I'm considering going to my grandparent's for a few days to rest, to let them take care of me a little. I yearn for a caretaker often and heartily, someone to lighten my load a bit. It's hard enough being so damn sick, but trying to fight through the medical system and do my truncated version of daily life at the same time is one plate too many to spin it seems. Who doesn't want their mommy to smooth their hair and make them soup when they're sick? If I had a dedicated caretaker, I wouldn't' have to worry about rides so much either. I hate searching for rides when I have an appointment. It's so difficult, and I generally feel like I'm taking advantage of the goodwill of my friends. I'm worried that I'll wear out my welcome one of these days. I had a thought, though, while I finally began to do some research into the lighter aspects of arthritis (I've put off any research or dealings with any of the new diagnoses until now. I just kinda don't wanna know yet. Don't wanna deal with it. Bleh.), that maybe I'll be able to find a support group here in the area. Friends online are a lifeline to be sure, but in the flesh support is another thing entirely. It would be especially nice to find a couple of folk in my age range as well, but I think that's pushing my luck for Yuma.
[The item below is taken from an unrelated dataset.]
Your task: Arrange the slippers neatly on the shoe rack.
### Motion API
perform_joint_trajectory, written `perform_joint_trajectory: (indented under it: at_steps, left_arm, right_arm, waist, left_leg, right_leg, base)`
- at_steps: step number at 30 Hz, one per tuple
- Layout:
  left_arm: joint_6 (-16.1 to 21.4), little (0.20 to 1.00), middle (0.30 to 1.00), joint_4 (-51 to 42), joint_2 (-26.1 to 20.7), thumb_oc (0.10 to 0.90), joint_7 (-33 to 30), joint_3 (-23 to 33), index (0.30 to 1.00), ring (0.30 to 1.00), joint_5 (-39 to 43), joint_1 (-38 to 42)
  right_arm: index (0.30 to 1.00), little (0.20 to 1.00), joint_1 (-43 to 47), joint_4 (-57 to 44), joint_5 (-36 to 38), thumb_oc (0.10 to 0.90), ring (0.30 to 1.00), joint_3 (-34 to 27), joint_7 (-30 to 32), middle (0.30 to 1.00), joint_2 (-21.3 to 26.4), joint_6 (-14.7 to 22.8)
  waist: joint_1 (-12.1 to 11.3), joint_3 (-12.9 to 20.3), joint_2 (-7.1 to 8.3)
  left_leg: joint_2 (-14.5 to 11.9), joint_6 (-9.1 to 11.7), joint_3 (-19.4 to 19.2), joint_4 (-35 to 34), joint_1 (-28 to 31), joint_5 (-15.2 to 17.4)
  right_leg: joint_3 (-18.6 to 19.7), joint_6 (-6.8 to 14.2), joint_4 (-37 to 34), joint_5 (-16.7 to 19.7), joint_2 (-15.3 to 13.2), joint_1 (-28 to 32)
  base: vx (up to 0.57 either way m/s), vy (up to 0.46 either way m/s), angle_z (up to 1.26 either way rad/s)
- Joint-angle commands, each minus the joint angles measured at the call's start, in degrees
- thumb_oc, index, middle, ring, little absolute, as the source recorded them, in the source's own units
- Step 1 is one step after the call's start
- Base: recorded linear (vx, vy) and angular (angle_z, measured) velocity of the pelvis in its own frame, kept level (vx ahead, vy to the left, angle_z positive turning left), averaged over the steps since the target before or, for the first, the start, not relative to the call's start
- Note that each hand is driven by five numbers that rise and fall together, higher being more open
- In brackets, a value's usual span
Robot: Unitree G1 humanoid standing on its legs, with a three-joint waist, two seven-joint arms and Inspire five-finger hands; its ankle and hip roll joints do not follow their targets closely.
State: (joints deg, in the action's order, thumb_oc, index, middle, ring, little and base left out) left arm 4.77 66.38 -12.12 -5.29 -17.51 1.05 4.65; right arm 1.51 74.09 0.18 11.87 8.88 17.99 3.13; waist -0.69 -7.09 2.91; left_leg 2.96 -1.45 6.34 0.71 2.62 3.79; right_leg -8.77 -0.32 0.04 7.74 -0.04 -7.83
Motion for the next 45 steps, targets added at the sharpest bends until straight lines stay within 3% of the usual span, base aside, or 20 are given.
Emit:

So, back to being all blah and curling up with my fever and sweatpants and electric blanket and tea and movie. I've been watching both of the 300 movies tonight in keeping with my rather black mood. The blood and gore used to bother me terribly, but I've learned when to look away. Also, Corey's dark humor has rubbed off on me a bit and I find some things amusing that I didn't used to. I learn so much watching war movies with that man. I swear he's an encyclopedia of battle tactics, armor and weapons throughout the millennia. It's amazing, really. Can't wait until he is teaching all that interesting stuff to our kids.